• [WHAT TO WORK ON]: Whenever a line below holds the word "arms", copy that line.

• [DATA SHOWN]:
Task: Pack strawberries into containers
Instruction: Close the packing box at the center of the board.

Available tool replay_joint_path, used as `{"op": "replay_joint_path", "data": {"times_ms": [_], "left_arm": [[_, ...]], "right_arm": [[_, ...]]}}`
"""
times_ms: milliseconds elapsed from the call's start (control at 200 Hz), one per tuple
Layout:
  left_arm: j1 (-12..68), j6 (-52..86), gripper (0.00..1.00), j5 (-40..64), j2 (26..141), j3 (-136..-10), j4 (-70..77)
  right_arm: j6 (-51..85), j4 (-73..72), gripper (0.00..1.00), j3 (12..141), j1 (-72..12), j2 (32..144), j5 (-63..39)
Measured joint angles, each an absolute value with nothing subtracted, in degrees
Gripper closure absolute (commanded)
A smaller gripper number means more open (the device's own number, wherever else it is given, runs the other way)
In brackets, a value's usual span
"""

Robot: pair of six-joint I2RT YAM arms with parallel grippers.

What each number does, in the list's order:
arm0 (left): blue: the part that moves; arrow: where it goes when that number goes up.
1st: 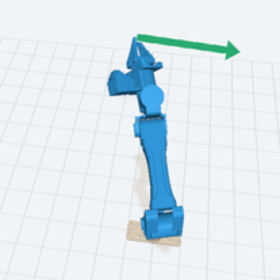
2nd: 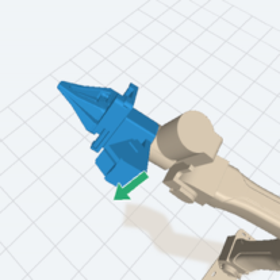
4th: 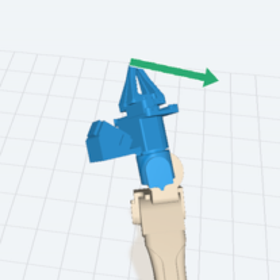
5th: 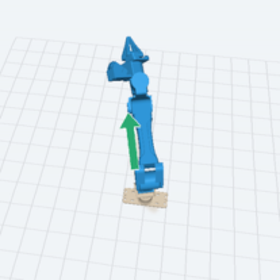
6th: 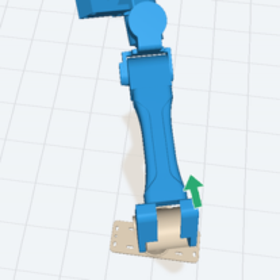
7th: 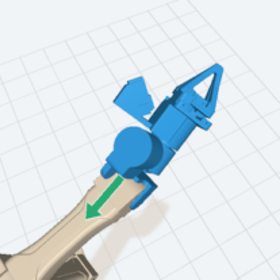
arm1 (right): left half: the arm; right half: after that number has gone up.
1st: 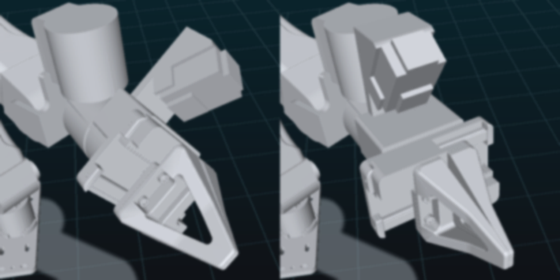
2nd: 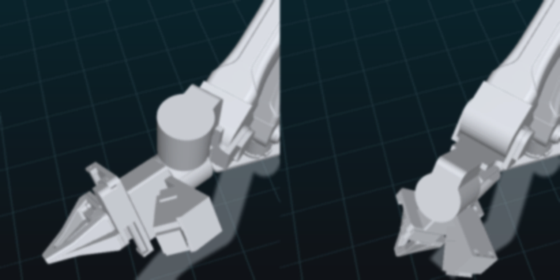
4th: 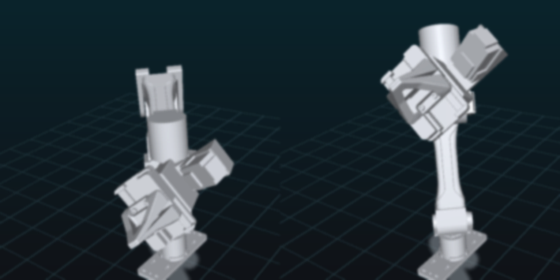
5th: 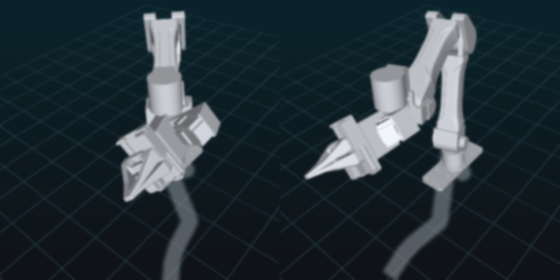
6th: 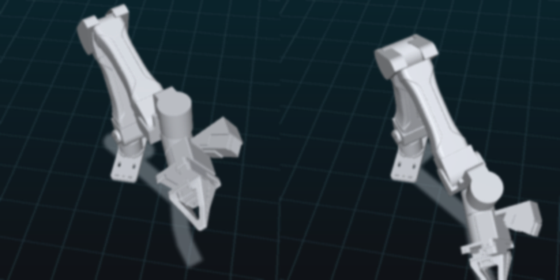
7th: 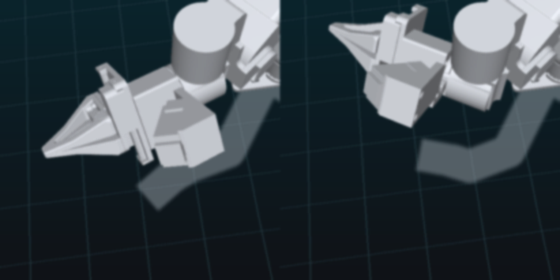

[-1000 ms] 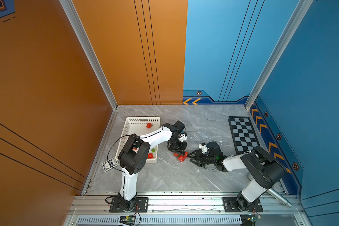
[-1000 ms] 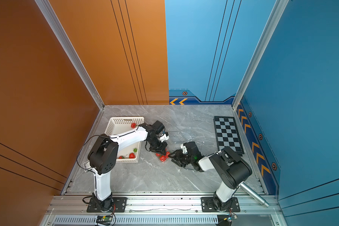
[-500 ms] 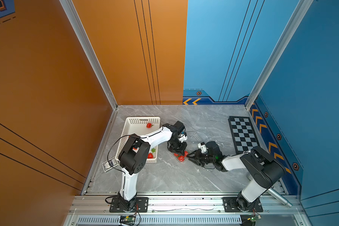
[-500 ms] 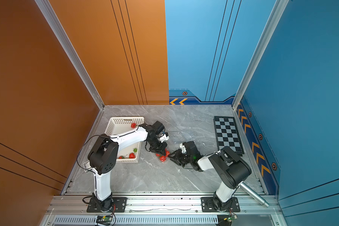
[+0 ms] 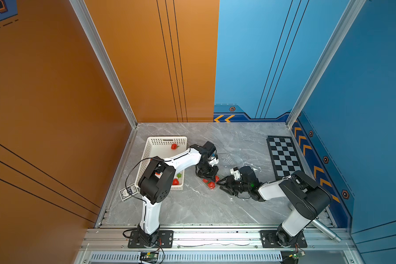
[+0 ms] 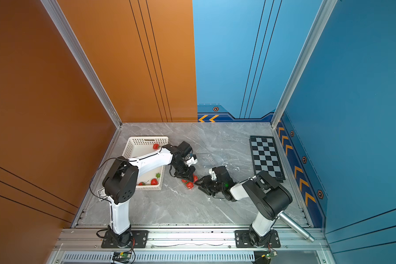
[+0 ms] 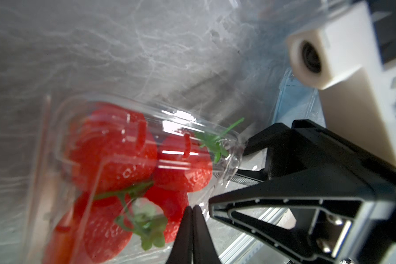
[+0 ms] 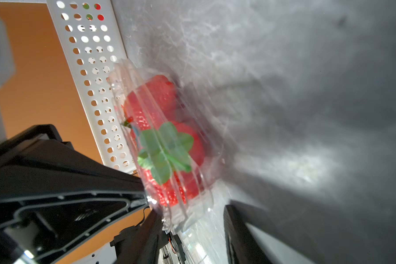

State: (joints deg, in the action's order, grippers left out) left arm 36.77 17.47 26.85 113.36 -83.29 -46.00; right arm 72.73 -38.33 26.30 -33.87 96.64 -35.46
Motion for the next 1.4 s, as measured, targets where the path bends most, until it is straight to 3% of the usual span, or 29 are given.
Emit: {"op": "replay_joint_path", "data": {"times_ms": [661,1401], "left_arm": [[36.77,17.47,0.93,26.85,113.36,-83.29,-45.8],[36.82,17.47,0.93,26.83,113.36,-83.29,-45.82]], "right_arm": [[76.62,-41.69,0.51,25.96,-39.38,95.94,-31.94],[78.91,-46.7,0.61,25.8,-42.44,98.8,-31.07]]}}
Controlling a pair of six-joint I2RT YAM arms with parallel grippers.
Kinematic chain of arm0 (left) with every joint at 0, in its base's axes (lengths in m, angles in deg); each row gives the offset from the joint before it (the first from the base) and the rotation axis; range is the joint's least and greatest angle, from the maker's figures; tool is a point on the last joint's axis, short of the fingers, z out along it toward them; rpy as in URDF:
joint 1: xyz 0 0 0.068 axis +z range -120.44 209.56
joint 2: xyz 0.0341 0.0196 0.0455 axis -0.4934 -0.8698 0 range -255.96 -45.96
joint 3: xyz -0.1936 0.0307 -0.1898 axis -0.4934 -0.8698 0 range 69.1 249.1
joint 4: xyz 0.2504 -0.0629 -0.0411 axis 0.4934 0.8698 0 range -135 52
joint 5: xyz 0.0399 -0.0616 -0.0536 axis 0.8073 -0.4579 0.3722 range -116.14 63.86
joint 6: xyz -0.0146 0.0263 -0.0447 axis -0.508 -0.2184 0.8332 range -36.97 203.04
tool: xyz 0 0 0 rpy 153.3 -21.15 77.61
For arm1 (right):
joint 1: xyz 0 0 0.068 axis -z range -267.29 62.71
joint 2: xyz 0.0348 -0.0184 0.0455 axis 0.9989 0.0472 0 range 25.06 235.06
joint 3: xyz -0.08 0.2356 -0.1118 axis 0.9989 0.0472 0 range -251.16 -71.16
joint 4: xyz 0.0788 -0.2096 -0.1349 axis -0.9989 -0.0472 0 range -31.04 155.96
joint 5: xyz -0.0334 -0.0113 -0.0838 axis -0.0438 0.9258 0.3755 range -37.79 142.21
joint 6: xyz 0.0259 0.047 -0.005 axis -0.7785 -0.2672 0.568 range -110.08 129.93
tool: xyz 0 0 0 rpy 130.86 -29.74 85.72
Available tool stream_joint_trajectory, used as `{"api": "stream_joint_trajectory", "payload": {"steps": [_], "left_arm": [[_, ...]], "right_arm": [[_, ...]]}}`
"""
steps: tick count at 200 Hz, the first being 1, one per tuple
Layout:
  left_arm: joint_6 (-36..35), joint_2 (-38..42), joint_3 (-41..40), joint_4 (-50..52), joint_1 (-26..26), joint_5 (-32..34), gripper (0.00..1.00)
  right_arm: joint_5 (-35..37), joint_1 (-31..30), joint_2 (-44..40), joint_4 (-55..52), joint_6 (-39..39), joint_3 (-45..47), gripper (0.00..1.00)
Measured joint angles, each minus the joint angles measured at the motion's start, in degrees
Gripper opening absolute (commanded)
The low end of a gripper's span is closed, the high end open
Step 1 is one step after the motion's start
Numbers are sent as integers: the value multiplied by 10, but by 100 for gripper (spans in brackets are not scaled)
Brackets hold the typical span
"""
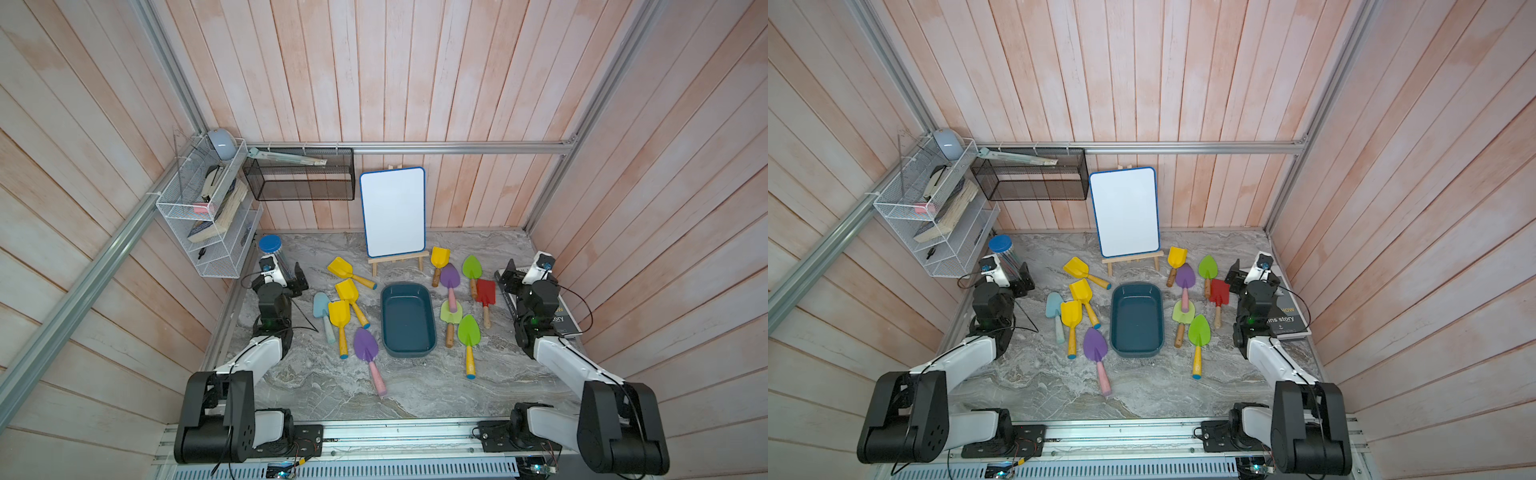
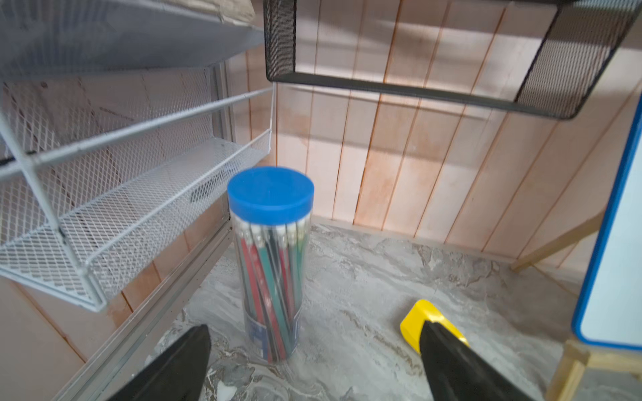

• [ANSWER]:
Robot: pair of six-joint I2RT YAM arms with parallel grippers.
Controlling a pair of six-joint I2RT YAM arms with parallel grippers.

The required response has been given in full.